図表1(注2)は、新聞紙上に日本列島の地図が示されており、2023年4~5月の都道府県ごとの宿泊数と2019年4~5月の数を比較して増加率(倍)を「青色の濃淡」で塗り分けて示してありました。2023年4~5月の民泊宿泊者の増加が最も大きかった地域は「3倍以上の増加」の地域で、最も濃い青色に色付していました。これが実現できていたのは、1位栃木県、2位茨城県の2県でした。

次に二番目に多かった地域は「2倍以上3倍未満」の地域で、これは濃い青色の斜線で記してありました。これは和歌山県、秋田県、新潟県、福井県、三重県、大分県、熊本県、高知県の8県でした。結局、民泊の宿泊者数が増加が多い都道府県は、この10カ所でした。

また、民泊の宿泊者数が減少した地域は、灰色に染めてありました。その地域は、北海道、東京都、埼玉県、山梨県、富山県、石川県、岐阜県、京都府、大阪府、福岡県、佐賀県、宮崎県、沖縄県の1都1道2府10県の14地域でした。


この図表1を、良く観察してみますと、以下のことが判りました。民泊の宿泊者の増加が大きい地域は、地方が先行しており、全国に点在しています。東京都、大阪府、京都府などの大都市圏は、そろって減少組でした。

この図を丁寧に観察すれば、コロナの鎮静化後の民活の活性化が、まず先行しているところと、今、立ち遅れているところが、良くわかります。今後、全国をくまなく活性化させていくための方策を丁寧に計画する必要があります。また、大都市圏については、別の対策が必要と思われます。日本経済新聞2023年9月23日、朝刊、1面記事(上月直之)を参照・引用して記述。

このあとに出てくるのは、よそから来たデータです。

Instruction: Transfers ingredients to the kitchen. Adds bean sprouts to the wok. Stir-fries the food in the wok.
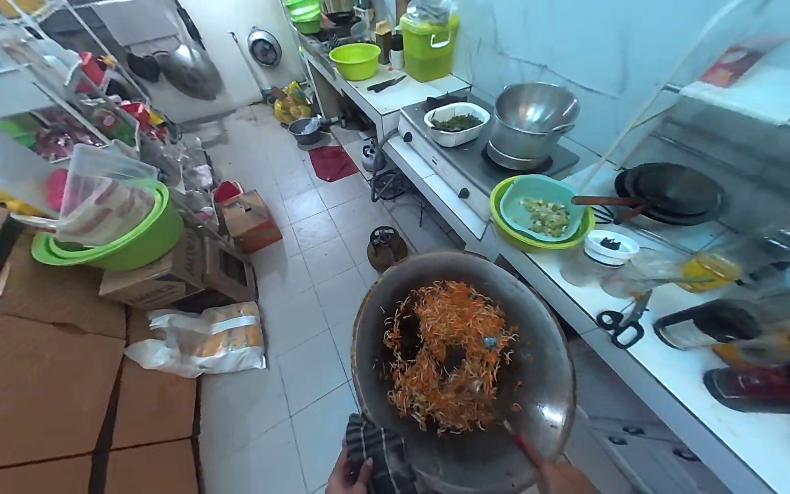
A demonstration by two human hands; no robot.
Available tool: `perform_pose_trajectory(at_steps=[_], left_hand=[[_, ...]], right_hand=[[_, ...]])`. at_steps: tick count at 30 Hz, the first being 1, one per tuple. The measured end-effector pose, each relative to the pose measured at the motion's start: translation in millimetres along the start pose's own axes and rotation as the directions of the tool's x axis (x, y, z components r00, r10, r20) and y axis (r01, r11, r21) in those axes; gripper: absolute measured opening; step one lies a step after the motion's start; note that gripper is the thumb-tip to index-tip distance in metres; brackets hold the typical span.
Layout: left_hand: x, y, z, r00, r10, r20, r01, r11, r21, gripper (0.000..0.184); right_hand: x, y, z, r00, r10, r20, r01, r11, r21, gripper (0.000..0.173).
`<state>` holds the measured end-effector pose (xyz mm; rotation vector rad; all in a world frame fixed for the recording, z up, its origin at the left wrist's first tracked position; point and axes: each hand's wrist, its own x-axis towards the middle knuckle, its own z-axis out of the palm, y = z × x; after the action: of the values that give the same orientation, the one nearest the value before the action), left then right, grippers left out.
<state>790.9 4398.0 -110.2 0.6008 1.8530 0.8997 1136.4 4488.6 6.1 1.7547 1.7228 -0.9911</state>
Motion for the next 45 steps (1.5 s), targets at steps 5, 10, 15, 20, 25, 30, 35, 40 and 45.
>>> perform_pose_trajectory(at_steps=[5, 10, 15, 20, 25, 30, 35, 40, 45], left_hand=[[1, 5, 2, 1.0, -0.013, -0.015, 0.013, 1.0, 0.024, 0.053], [5, 4, 2, 1.0, -0.015, 0.023, 0.014, 0.999, 0.045, 0.048], [4, -1, 2, 1.0, -0.007, 0.001, 0.007, 0.999, 0.047, 0.046], [6, 0, -1, 1.0, -0.001, 0.02, 0.0, 0.999, 0.045, 0.046], [3, -4, -2, 1.0, -0.007, 0.016, 0.007, 1.0, 0.02, 0.048], [3, -5, 0, 1.0, 0.009, 0.012, -0.009, 0.999, 0.048, 0.047], [2, 0, 0, 1.0, -0.007, -0.006, 0.007, 0.999, 0.039, 0.05], [4, -1, 2, 1.0, -0.004, -0.006, 0.004, 1.0, 0.022, 0.052], [1, 0, 5, 1.0, -0.019, -0.023, 0.019, 1.0, 0.015, 0.051]], right_hand=[[79, 2, -23, 0.971, 0.102, -0.218, -0.048, 0.97, 0.24, 0.059], [68, -15, -3, 0.995, -0.085, -0.052, 0.094, 0.976, 0.195, 0.062], [50, -27, -73, 0.996, -0.045, -0.075, 0.06, 0.977, 0.206, 0.057], [106, -56, -30, 0.988, -0.026, -0.155, 0.06, 0.974, 0.218, 0.065], [-11, -54, -45, 0.974, -0.196, 0.111, 0.181, 0.974, 0.136, 0.06], [24, -46, 12, 0.993, -0.119, 0.006, 0.117, 0.983, 0.14, 0.059], [76, -59, 13, 0.982, 0.054, -0.179, -0.01, 0.971, 0.239, 0.064], [42, -47, 10, 1.0, 0.03, -0.01, -0.028, 0.988, 0.154, 0.066], [54, -28, -63, 0.991, 0.029, -0.133, -0.005, 0.983, 0.182, 0.061]])
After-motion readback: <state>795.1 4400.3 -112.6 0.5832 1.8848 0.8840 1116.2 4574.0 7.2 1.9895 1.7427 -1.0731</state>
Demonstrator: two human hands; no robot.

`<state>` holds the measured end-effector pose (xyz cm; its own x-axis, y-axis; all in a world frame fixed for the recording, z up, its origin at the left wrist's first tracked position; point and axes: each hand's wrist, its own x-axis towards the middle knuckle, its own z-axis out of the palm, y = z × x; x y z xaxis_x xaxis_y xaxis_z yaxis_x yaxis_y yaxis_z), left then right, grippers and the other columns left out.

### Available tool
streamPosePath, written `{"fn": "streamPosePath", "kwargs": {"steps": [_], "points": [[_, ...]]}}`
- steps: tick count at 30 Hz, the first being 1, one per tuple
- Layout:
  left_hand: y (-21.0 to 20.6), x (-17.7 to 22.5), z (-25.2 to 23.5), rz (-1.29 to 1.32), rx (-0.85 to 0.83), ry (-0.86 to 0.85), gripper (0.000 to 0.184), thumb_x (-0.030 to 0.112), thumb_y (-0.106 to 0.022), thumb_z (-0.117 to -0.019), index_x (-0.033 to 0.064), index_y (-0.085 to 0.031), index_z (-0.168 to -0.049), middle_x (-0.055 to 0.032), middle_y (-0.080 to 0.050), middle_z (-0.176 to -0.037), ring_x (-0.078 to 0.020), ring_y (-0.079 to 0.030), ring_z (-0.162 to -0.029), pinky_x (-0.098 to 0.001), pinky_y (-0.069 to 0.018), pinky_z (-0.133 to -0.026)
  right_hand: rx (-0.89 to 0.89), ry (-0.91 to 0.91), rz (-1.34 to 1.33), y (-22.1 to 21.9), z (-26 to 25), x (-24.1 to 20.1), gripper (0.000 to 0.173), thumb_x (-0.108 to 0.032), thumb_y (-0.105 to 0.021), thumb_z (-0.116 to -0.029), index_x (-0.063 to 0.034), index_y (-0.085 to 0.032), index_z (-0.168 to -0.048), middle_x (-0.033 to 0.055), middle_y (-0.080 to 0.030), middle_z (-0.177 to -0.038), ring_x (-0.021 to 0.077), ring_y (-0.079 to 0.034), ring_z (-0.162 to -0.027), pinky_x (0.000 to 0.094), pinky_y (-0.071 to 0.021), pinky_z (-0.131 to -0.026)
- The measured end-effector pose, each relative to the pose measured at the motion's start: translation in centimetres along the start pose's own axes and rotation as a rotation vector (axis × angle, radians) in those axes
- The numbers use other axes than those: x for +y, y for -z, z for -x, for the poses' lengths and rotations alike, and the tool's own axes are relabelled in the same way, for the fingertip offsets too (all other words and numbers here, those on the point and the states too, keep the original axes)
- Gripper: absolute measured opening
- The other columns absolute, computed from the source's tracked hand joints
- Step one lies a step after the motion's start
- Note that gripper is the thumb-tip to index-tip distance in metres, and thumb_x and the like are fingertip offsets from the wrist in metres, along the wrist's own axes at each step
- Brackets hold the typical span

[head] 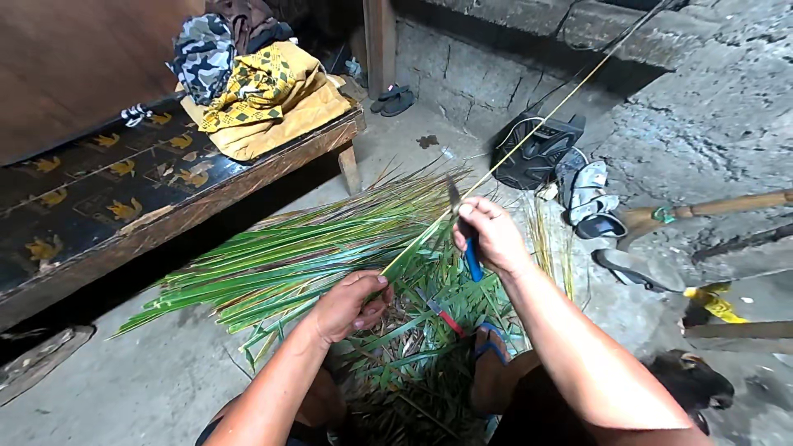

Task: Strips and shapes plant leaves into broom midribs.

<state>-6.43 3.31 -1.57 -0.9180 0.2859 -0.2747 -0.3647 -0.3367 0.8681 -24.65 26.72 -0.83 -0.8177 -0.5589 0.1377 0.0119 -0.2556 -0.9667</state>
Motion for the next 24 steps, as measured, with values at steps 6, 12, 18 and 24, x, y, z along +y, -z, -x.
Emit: {"fn": "streamPosePath", "kwargs": {"steps": [6, 12, 18, 24], "points": [[-1.0, -0.2, -0.8, 0.006, 0.119, -0.065, 0.029, 0.029, -0.03, -0.1077, 0.0141, -0.054, -0.1, 0.0064, -0.045, -0.061, -0.0026, -0.039, -0.043, -0.0164, -0.0351, -0.04, -0.269, -0.225, -0.035, -2.4, 1.7, 1.4, 0.022, -0.02, -0.05, -0.1056, -0.0033, -0.064, -0.107, 0.0047, -0.067, -0.074, 0.0115, -0.061, -0.055, 0.0263, -0.0539, -0.051], [-1.4, -0.8, -1.8, -0.129, 0.198, -0.246, 0.027, 0.024, -0.032, -0.1112, 0.015, -0.053, -0.096, 0.0069, -0.044, -0.063, -0.0039, -0.041, -0.048, -0.0193, -0.0372, -0.045, -0.567, -0.329, -0.186, -5.3, 3.4, 2.9, 0.022, -0.02, -0.051, -0.1055, -0.0042, -0.065, -0.102, 0.0026, -0.067, -0.072, 0.0088, -0.059, -0.053, 0.0239, -0.0509, -0.048], [-1.2, -0.6, -1.6, -0.216, 0.221, -0.285, 0.024, 0.023, -0.035, -0.1108, 0.0149, -0.053, -0.098, 0.007, -0.043, -0.063, -0.0045, -0.04, -0.05, -0.0206, -0.0371, -0.047, -0.535, -0.269, -0.11, -4.9, 3.0, 3.1, 0.022, -0.018, -0.052, -0.1052, -0.0013, -0.067, -0.104, 0.0042, -0.069, -0.073, 0.01, -0.061, -0.053, 0.0255, -0.0525, -0.05], [-1.2, -0.3, -1.3, -0.128, 0.17, -0.254, 0.026, 0.026, -0.035, -0.1116, 0.0143, -0.055, -0.101, 0.0072, -0.041, -0.063, -0.0039, -0.039, -0.049, -0.0196, -0.0366, -0.046, -0.529, -0.139, 0.016, -4.3, 2.3, 3.1, 0.024, -0.017, -0.051, -0.1069, 0.0003, -0.067, -0.107, 0.0037, -0.071, -0.079, 0.0089, -0.062, -0.056, 0.025, -0.0546, -0.052]]}}
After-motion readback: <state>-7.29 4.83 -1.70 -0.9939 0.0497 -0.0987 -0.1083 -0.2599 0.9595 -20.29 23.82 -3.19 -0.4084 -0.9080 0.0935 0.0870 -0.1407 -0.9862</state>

(注1) 住宅民泊事業法: 2017年6月16日に公布され、2018年6月15日に施行された日本法律である。通称は「民泊新法」。この法律は、日本における観光旅客宿泊をめぐる状況に鑑み、住宅宿泊事業を営む者に係る届出制度並びに住宅宿泊管理業を営む者及び住宅宿泊仲介業を営む者に係る登録制度を設ける等の措置を講ずることにより、これらの事業を営む者の業務の適正な運営を確保しつつ、国内外からの観光旅客の宿泊に対する需要に的確に対応してこれらの者の来訪及び滞在を促進し、もって国民生活の安定向上及び国民経済の発展に寄与することを目的とする。この法律において「住宅宿泊事業」とは、旅館業法第3条の2第1項に規定する営業者以外の者が宿泊料を受けて住宅に人を宿泊させる事業であって、人を宿泊させる日数として国土交通省令厚生労働省令で定めるところにより算定した日数が年間で180日を超えないものをいう。

(注2) 日本経済新聞2023年9月23日の朝刊1面に掲載された図表1、①民泊の宿泊者は地方で増加している。(注)都道府県ごとの宿泊数を、2023年4~5月と2019年4~5月で比較した。観光庁の資料から作成した。


(1)日本経済新聞、2023年9月23日(1面)。